There is a discussion about whether ValueObjectsShouldBeImmutable or ValueObjectsCanBeMutable.
But the truth is, ValueObjectsShouldBePassedByValue, and that's all we need to know. As soon as you pass an object by value, there is no longer any logical distinction between mutable and immutable ones. The discussion becomes irrelevant. Here's why.
Consider a pass-by-value Point object:
struct Point { public int x; public int y; }Defined this way, it would be considered "mutable". The statement "myPoint.x += 5;" would be considered mutating the object.
Consider another implementation of the Point object:
struct Point { private int _x; private int _y; public Point(int x, int y) { _x = x; _y = y; } public int getX() { return _x; } public int getY() { return _y; } public Point move(int byX, int byY) { return new Point(_x + byX, _y + byY); } }Defined this way, the type would be considered "immutable". The statement "myPoint = myPoint.move(5, 0);" would be considered to be returning a new object and discarding the old.

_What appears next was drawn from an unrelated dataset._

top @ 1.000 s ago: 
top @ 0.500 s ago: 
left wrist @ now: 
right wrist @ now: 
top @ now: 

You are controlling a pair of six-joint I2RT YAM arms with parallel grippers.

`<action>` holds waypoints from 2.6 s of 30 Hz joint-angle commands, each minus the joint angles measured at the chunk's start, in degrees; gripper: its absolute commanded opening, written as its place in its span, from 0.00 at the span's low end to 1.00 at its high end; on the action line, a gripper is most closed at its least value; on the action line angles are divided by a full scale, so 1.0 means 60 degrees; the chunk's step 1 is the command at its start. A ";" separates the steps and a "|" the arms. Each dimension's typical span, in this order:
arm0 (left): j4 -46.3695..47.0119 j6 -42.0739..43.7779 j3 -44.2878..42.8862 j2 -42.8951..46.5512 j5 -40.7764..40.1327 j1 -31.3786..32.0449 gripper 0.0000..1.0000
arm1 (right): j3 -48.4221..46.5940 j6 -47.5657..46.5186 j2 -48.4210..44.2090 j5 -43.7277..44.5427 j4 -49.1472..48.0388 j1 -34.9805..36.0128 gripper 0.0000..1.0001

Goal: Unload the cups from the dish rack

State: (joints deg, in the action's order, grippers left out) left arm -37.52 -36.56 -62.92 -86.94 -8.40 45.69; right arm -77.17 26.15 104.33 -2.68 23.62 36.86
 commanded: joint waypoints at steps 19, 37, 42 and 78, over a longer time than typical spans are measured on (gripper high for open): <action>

But logically speaking, what really happens is exactly the same. The contents of myPoint were (x, y) and become (x+5, y). There is no semantic difference between the two operations.
This reasoning works because in a pass-by-value type, there is only a single memory location on which you can operate. There are no multiple references to the same object which could have their assumption of being "immutable" violated by a statement like "myPoint.x += 5;".
While I agree that in theory a ValueObject should be passed by value (hence the name), the performance impact is so huge that I wouldn't even consider it for non-trivial objects.
Of course, "huge performance impact" is relative; for some applications, it will be unnoticeable. CopyOnWrite mechanisms can reduce the performance impact of PassByValue, but it is unfortunate that most popular OO languages make efficient use of ValueObjects rather awkward.
There's a huge performance impact for 'mutable' concepts, too... you just don't see these costs until you start ratcheting up parallelism and closures, or attempt to achieve certain forms of PartialEvaluation at CompileTime, or attempt to automate caching and DataDeltaIsolation in FunctionalReactiveProgramming. The performance cost of mutation is so huge that I feel disgust at merely considering mutation for non-trivial projects.
Mutation might seem high-performance on the small-scale. On the large scale, it's horrible for performance.
Anyhow, I believe that 'EverythingIsAnObject' is the culprit here. Languages should simply provide FirstClass support for 'immutable values', especially including large collection values with substructure sharing, and SideEffect-free functions over values.